Start of Data provided

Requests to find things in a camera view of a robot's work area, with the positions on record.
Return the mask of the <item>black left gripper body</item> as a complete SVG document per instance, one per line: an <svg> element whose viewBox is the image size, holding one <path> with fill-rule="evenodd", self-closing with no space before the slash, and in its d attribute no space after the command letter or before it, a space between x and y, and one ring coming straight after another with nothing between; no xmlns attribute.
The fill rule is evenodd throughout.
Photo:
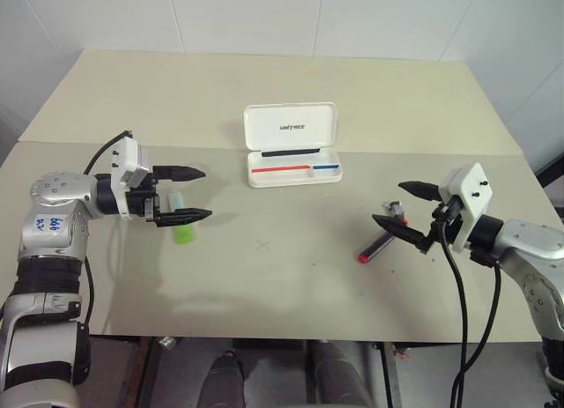
<svg viewBox="0 0 564 408"><path fill-rule="evenodd" d="M149 173L136 187L131 187L125 193L131 214L135 214L146 222L160 225L160 197L157 192L158 178Z"/></svg>

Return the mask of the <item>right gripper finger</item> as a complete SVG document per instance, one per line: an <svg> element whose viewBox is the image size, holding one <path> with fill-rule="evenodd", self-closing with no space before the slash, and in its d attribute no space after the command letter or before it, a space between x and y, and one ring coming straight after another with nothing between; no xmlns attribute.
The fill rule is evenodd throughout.
<svg viewBox="0 0 564 408"><path fill-rule="evenodd" d="M372 219L386 232L402 241L412 244L417 249L431 248L431 241L426 235L405 225L399 219L380 214L373 214Z"/></svg>
<svg viewBox="0 0 564 408"><path fill-rule="evenodd" d="M400 182L397 186L411 195L426 201L440 202L442 200L439 187L436 184L421 181L406 181Z"/></svg>

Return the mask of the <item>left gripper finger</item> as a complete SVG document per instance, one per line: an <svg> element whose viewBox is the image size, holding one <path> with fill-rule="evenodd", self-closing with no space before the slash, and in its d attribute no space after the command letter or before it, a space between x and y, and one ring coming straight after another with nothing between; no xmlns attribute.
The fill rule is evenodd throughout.
<svg viewBox="0 0 564 408"><path fill-rule="evenodd" d="M161 212L156 215L156 226L184 226L206 219L211 215L212 211L199 208L183 208L171 212Z"/></svg>
<svg viewBox="0 0 564 408"><path fill-rule="evenodd" d="M190 182L205 178L206 173L194 168L185 166L154 166L153 177L155 181L171 182Z"/></svg>

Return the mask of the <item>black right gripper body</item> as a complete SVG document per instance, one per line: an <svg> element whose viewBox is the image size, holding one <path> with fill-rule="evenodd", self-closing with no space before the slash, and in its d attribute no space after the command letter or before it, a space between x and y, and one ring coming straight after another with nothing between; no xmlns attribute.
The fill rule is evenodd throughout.
<svg viewBox="0 0 564 408"><path fill-rule="evenodd" d="M441 245L448 245L448 228L459 217L464 208L459 196L452 196L447 203L440 203L432 213L433 222L430 230L423 240L419 243L419 251L426 254L429 249L437 242Z"/></svg>

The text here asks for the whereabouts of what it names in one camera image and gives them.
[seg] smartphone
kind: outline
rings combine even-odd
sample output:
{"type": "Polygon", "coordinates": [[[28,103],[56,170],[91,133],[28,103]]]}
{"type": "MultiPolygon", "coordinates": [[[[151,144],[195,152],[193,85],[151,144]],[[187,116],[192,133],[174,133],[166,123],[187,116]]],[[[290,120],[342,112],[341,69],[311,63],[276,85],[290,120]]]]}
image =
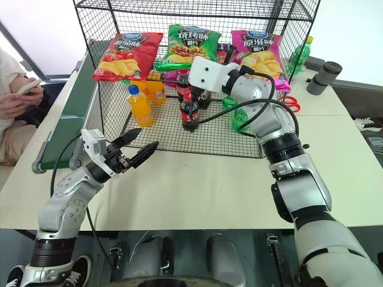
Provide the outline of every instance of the smartphone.
{"type": "Polygon", "coordinates": [[[37,87],[38,84],[41,82],[42,80],[36,80],[29,84],[26,84],[25,86],[21,87],[21,89],[17,92],[17,94],[28,94],[31,91],[31,89],[37,87]]]}

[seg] sneaker
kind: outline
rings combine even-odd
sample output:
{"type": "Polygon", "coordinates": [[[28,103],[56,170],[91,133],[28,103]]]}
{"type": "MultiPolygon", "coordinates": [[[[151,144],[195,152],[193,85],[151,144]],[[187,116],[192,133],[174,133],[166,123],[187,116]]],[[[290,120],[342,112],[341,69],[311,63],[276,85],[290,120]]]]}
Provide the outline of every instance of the sneaker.
{"type": "Polygon", "coordinates": [[[88,282],[90,271],[92,269],[92,260],[83,255],[73,264],[71,275],[65,279],[63,287],[83,287],[88,282]]]}
{"type": "Polygon", "coordinates": [[[382,123],[373,117],[369,118],[356,118],[354,123],[358,127],[359,131],[369,130],[370,132],[378,132],[382,129],[382,123]]]}
{"type": "Polygon", "coordinates": [[[12,268],[8,275],[7,284],[5,287],[20,287],[24,274],[24,266],[18,265],[12,268]]]}

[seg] white table
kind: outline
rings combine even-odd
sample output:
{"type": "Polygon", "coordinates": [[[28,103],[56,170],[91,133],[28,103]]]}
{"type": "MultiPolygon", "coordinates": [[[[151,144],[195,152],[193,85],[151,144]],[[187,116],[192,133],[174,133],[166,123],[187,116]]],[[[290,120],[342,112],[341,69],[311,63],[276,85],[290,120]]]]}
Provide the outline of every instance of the white table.
{"type": "MultiPolygon", "coordinates": [[[[383,224],[382,169],[332,88],[306,92],[309,71],[293,83],[300,138],[333,199],[332,215],[347,226],[383,224]]],[[[0,192],[0,227],[36,229],[49,198],[51,171],[31,171],[76,78],[71,76],[0,192]]],[[[127,156],[136,148],[123,148],[127,156]]],[[[57,179],[70,170],[59,170],[57,179]]],[[[137,170],[110,180],[90,202],[97,230],[292,228],[273,202],[266,159],[156,151],[137,170]]],[[[90,230],[87,220],[82,230],[90,230]]]]}

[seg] green chip bag
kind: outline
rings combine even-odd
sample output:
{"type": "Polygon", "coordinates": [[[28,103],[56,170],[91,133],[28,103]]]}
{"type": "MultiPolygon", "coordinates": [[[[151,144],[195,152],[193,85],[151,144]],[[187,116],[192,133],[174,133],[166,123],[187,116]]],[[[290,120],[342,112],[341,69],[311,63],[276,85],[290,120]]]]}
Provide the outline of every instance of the green chip bag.
{"type": "Polygon", "coordinates": [[[160,72],[190,68],[196,56],[217,61],[220,33],[197,26],[169,26],[168,52],[162,62],[155,64],[160,72]]]}

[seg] robotic arm
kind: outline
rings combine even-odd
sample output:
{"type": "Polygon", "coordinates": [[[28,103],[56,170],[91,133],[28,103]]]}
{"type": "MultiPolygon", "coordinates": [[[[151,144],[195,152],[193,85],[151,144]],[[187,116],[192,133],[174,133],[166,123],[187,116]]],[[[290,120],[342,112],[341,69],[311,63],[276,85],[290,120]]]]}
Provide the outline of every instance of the robotic arm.
{"type": "Polygon", "coordinates": [[[125,157],[120,148],[132,142],[140,131],[130,130],[108,146],[99,130],[81,131],[84,149],[93,161],[64,177],[42,208],[34,252],[21,286],[62,282],[71,274],[72,253],[89,201],[104,182],[118,178],[131,167],[137,168],[158,146],[158,142],[153,142],[133,158],[125,157]]]}
{"type": "MultiPolygon", "coordinates": [[[[226,66],[196,57],[189,82],[243,103],[267,99],[270,83],[246,75],[248,67],[226,66]]],[[[242,108],[251,118],[265,103],[242,108]]],[[[251,124],[270,162],[276,209],[294,223],[303,286],[383,286],[383,276],[348,228],[331,217],[330,193],[302,148],[286,110],[274,103],[251,124]]]]}

End of Data provided

[What to work on] The data must be printed exactly, image-free.

[Your solution]
Requests to find things in a camera view of a robot's work area, with the positions on record.
Return the mask of the <item>black left gripper body</item> as a complete SVG document per instance, one per line: an <svg> element whose viewBox is the image size, holding one <path> with fill-rule="evenodd", self-closing with no space before the slash, and in its d attribute no space after the command letter or before it, a space between x and y, and one ring coming straight after another with nothing between; no xmlns attribute.
The fill rule is evenodd throughout.
Photo:
<svg viewBox="0 0 564 408"><path fill-rule="evenodd" d="M149 173L136 187L131 187L125 193L131 214L135 214L146 222L160 225L160 197L157 192L158 178Z"/></svg>

Return the mask of the <item>right gripper finger</item> as a complete SVG document per instance, one per line: an <svg> element whose viewBox is the image size, holding one <path> with fill-rule="evenodd", self-closing with no space before the slash, and in its d attribute no space after the command letter or before it, a space between x and y, and one ring coming straight after another with nothing between; no xmlns attribute.
The fill rule is evenodd throughout.
<svg viewBox="0 0 564 408"><path fill-rule="evenodd" d="M372 219L386 232L402 241L412 244L417 249L431 248L431 241L426 235L405 225L399 219L380 214L373 214Z"/></svg>
<svg viewBox="0 0 564 408"><path fill-rule="evenodd" d="M400 182L397 186L411 195L426 201L440 202L442 200L439 187L436 184L421 181L406 181Z"/></svg>

Return the mask of the <item>left gripper finger</item> as a complete SVG document per instance, one per line: an <svg> element whose viewBox is the image size, holding one <path> with fill-rule="evenodd", self-closing with no space before the slash, and in its d attribute no space after the command letter or before it, a space between x and y, and one ring coming straight after another with nothing between; no xmlns attribute.
The fill rule is evenodd throughout.
<svg viewBox="0 0 564 408"><path fill-rule="evenodd" d="M161 212L156 215L156 226L184 226L206 219L211 215L212 211L199 208L183 208L171 212Z"/></svg>
<svg viewBox="0 0 564 408"><path fill-rule="evenodd" d="M190 182L205 178L206 173L194 168L185 166L154 166L153 177L155 181L171 182Z"/></svg>

Return the mask of the <item>black right gripper body</item> as a complete SVG document per instance, one per line: an <svg> element whose viewBox is the image size, holding one <path> with fill-rule="evenodd", self-closing with no space before the slash, and in its d attribute no space after the command letter or before it, a space between x and y, and one ring coming straight after another with nothing between; no xmlns attribute.
The fill rule is evenodd throughout.
<svg viewBox="0 0 564 408"><path fill-rule="evenodd" d="M441 245L448 245L448 228L459 217L464 208L459 196L452 196L447 203L440 203L432 213L433 222L430 230L423 240L419 243L419 251L426 254L429 249L437 242Z"/></svg>

The text here asks for the whereabouts of what it names in one camera image and gives them.
[seg] smartphone
kind: outline
rings combine even-odd
sample output:
{"type": "Polygon", "coordinates": [[[28,103],[56,170],[91,133],[28,103]]]}
{"type": "MultiPolygon", "coordinates": [[[[151,144],[195,152],[193,85],[151,144]],[[187,116],[192,133],[174,133],[166,123],[187,116]]],[[[290,120],[342,112],[341,69],[311,63],[276,85],[290,120]]]]}
image =
Provide the outline of every instance of the smartphone.
{"type": "Polygon", "coordinates": [[[37,87],[38,84],[41,82],[42,80],[36,80],[29,84],[26,84],[25,86],[21,87],[21,89],[17,92],[17,94],[28,94],[31,91],[31,89],[37,87]]]}

[seg] sneaker
kind: outline
rings combine even-odd
sample output:
{"type": "Polygon", "coordinates": [[[28,103],[56,170],[91,133],[28,103]]]}
{"type": "MultiPolygon", "coordinates": [[[[151,144],[195,152],[193,85],[151,144]],[[187,116],[192,133],[174,133],[166,123],[187,116]]],[[[290,120],[342,112],[341,69],[311,63],[276,85],[290,120]]]]}
Provide the outline of every instance of the sneaker.
{"type": "Polygon", "coordinates": [[[88,282],[90,271],[92,269],[92,260],[83,255],[73,264],[71,275],[65,279],[63,287],[83,287],[88,282]]]}
{"type": "Polygon", "coordinates": [[[382,123],[373,117],[369,118],[356,118],[354,123],[358,127],[359,131],[369,130],[370,132],[378,132],[382,129],[382,123]]]}
{"type": "Polygon", "coordinates": [[[12,268],[8,275],[7,284],[5,287],[20,287],[24,274],[24,266],[18,265],[12,268]]]}

[seg] white table
kind: outline
rings combine even-odd
sample output:
{"type": "Polygon", "coordinates": [[[28,103],[56,170],[91,133],[28,103]]]}
{"type": "MultiPolygon", "coordinates": [[[[151,144],[195,152],[193,85],[151,144]],[[187,116],[192,133],[174,133],[166,123],[187,116]]],[[[290,120],[342,112],[341,69],[311,63],[276,85],[290,120]]]]}
Provide the outline of every instance of the white table.
{"type": "MultiPolygon", "coordinates": [[[[383,224],[382,169],[332,88],[306,92],[309,71],[293,83],[300,138],[333,199],[332,215],[347,226],[383,224]]],[[[0,192],[0,227],[36,229],[49,198],[51,171],[31,171],[76,78],[71,76],[0,192]]],[[[127,156],[136,148],[123,148],[127,156]]],[[[57,179],[70,170],[59,170],[57,179]]],[[[137,170],[110,180],[90,202],[97,230],[292,228],[273,202],[266,159],[156,151],[137,170]]],[[[90,230],[87,220],[82,230],[90,230]]]]}

[seg] green chip bag
kind: outline
rings combine even-odd
sample output:
{"type": "Polygon", "coordinates": [[[28,103],[56,170],[91,133],[28,103]]]}
{"type": "MultiPolygon", "coordinates": [[[[151,144],[195,152],[193,85],[151,144]],[[187,116],[192,133],[174,133],[166,123],[187,116]]],[[[290,120],[342,112],[341,69],[311,63],[276,85],[290,120]]]]}
Provide the outline of every instance of the green chip bag.
{"type": "Polygon", "coordinates": [[[160,72],[190,68],[196,56],[217,61],[220,33],[197,26],[169,26],[168,52],[162,62],[155,64],[160,72]]]}

[seg] robotic arm
kind: outline
rings combine even-odd
sample output:
{"type": "Polygon", "coordinates": [[[28,103],[56,170],[91,133],[28,103]]]}
{"type": "MultiPolygon", "coordinates": [[[[151,144],[195,152],[193,85],[151,144]],[[187,116],[192,133],[174,133],[166,123],[187,116]]],[[[290,120],[342,112],[341,69],[311,63],[276,85],[290,120]]]]}
Provide the outline of every instance of the robotic arm.
{"type": "Polygon", "coordinates": [[[125,157],[120,148],[132,142],[140,131],[130,130],[108,146],[99,130],[81,131],[84,149],[93,161],[64,177],[42,208],[34,252],[21,286],[62,282],[71,274],[72,253],[89,201],[104,182],[118,178],[131,167],[137,168],[158,146],[158,142],[153,142],[133,158],[125,157]]]}
{"type": "MultiPolygon", "coordinates": [[[[226,66],[196,57],[189,82],[243,103],[267,99],[270,83],[246,75],[248,67],[226,66]]],[[[242,108],[251,118],[265,103],[242,108]]],[[[251,124],[270,162],[276,209],[294,223],[303,286],[383,286],[383,276],[348,228],[331,217],[330,193],[302,148],[286,110],[274,103],[251,124]]]]}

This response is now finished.